4.1 Test Agent behaviour
Testing involves running each test case systematically to confirm whether the agent behaves as designed. If the agent responds as expected, the test passes. However, if something fails—if the agent does not behave as intended—it is critical to address the root cause.
Key Approach to Resolving Failures:
Identify the Failing Step: Pinpoint where in the process diagram the agent is not responding correctly. This could be due to unclear or insufficiently detailed outcomes or the need for a custom action.
Update the Diagram: Improve the diagram by making outcomes more explicit or by substituting generic agent responses with targeted actions.
Regenerate Instructions: Once the diagram is updated, regenerate both the agent instructions and the test utterances.
Retest the Topic: Run the updated utterances again to validate the changes.
This iterative process ensures that agent behavior aligns precisely with the designed logic, maintaining clarity and consistency across all steps. And it also helps you keep your design documentation up to date.
Step 5: Deploy Agent
Once the topic passes all tests, you can deploy your Agent!
You need to deploy:
Any automations that you built for the actions,
Any specific metadata configuration (like Data Cloud),
And finally activate the agent in your Production Org.

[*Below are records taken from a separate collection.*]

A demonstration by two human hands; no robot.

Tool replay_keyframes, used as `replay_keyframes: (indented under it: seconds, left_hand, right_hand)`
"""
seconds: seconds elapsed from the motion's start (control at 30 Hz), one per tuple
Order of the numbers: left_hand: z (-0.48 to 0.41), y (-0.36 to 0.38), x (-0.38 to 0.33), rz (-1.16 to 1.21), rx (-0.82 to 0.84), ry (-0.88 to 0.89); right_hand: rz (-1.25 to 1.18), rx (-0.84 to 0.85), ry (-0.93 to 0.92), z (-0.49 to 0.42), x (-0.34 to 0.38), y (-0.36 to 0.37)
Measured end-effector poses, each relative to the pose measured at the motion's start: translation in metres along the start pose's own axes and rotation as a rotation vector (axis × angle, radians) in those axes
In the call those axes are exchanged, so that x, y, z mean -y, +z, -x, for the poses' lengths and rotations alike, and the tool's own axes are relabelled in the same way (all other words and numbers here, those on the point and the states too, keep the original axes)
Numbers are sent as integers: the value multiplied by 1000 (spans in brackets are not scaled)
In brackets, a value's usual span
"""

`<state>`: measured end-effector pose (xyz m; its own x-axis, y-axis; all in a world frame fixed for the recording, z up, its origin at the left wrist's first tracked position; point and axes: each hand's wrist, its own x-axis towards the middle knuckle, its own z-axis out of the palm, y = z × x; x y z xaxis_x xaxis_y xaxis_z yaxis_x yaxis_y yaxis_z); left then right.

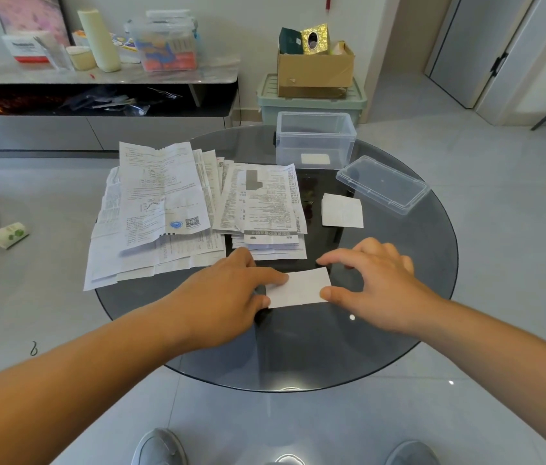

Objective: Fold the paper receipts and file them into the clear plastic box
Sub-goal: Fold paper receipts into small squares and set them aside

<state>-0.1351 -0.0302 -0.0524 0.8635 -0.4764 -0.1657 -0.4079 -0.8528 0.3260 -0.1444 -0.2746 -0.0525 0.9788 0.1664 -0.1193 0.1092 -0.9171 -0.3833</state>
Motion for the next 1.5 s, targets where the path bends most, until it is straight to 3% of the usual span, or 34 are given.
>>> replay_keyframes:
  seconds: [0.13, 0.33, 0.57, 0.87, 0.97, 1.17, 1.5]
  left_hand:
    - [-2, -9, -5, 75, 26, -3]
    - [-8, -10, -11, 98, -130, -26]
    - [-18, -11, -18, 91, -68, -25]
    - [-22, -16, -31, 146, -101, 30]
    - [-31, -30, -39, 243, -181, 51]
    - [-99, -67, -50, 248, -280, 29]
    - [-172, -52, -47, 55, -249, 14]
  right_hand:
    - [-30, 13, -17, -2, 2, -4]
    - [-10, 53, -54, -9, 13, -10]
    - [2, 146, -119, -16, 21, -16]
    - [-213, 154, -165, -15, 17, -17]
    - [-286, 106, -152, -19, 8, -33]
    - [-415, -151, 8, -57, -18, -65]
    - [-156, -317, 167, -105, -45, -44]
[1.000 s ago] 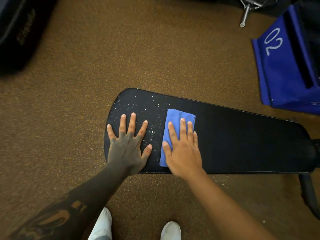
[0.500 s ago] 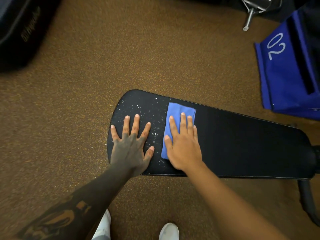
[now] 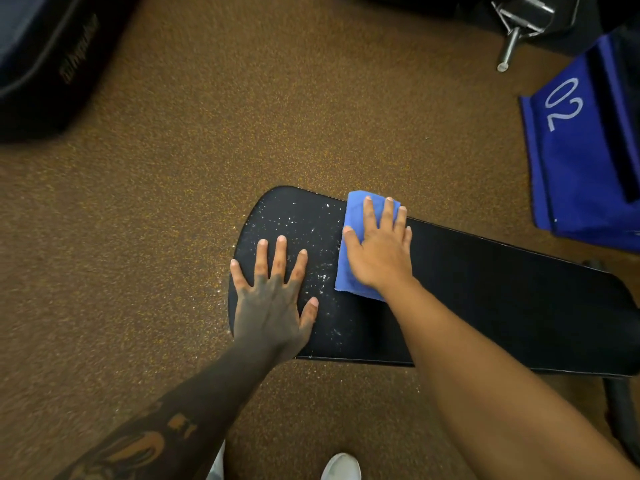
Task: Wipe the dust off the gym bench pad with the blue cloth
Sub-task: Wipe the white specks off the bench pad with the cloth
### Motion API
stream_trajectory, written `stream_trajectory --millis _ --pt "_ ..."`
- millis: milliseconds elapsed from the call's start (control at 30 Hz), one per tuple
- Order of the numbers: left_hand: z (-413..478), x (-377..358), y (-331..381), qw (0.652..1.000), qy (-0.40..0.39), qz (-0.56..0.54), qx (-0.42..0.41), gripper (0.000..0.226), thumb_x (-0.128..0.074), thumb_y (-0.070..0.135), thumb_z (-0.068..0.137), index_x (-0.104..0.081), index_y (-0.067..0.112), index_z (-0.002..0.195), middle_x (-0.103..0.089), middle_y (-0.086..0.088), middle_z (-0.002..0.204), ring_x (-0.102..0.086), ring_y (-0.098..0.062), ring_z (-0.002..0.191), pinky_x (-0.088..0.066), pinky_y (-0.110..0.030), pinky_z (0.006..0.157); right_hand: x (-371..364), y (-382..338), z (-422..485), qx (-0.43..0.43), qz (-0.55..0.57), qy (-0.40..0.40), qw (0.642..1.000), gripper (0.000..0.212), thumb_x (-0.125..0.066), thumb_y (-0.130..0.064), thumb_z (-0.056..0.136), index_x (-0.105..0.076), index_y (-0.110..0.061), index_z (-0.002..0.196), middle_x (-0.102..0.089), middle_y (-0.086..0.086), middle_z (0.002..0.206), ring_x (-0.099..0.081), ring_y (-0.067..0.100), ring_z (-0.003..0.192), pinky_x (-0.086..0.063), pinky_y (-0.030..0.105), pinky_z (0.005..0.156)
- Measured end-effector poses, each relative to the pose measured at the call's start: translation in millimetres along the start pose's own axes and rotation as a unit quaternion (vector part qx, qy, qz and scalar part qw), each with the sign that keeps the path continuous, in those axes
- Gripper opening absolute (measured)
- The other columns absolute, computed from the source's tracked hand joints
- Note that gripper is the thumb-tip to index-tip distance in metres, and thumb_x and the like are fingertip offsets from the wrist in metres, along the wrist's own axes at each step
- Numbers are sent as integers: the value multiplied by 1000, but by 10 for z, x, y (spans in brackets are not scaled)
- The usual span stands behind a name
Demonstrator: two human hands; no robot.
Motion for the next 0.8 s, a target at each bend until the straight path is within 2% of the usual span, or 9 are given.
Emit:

On top of metadata deployment, use diagram versioning to publish your design map for the Agent. In the future, if any changes are required to the topic, or you want to expand the agent with more topics, you can keep working on the To Be version of the diagram while still preserving the As Is version until the release is ready.
Post-Implementation Best Practices
Regularly review and refine agent designs based on performance metrics and feedback.
Keep UPN diagrams updated to reflect improvements or changes to logic.
Outcome
By implementing Agentforce with Elements.cloud, you gain a structured, iterative approach to designing, building, testing, and deploying AI agents. This methodology ensures clear logic, stakeholder approval, and measurable business value while enabling continuous improvement.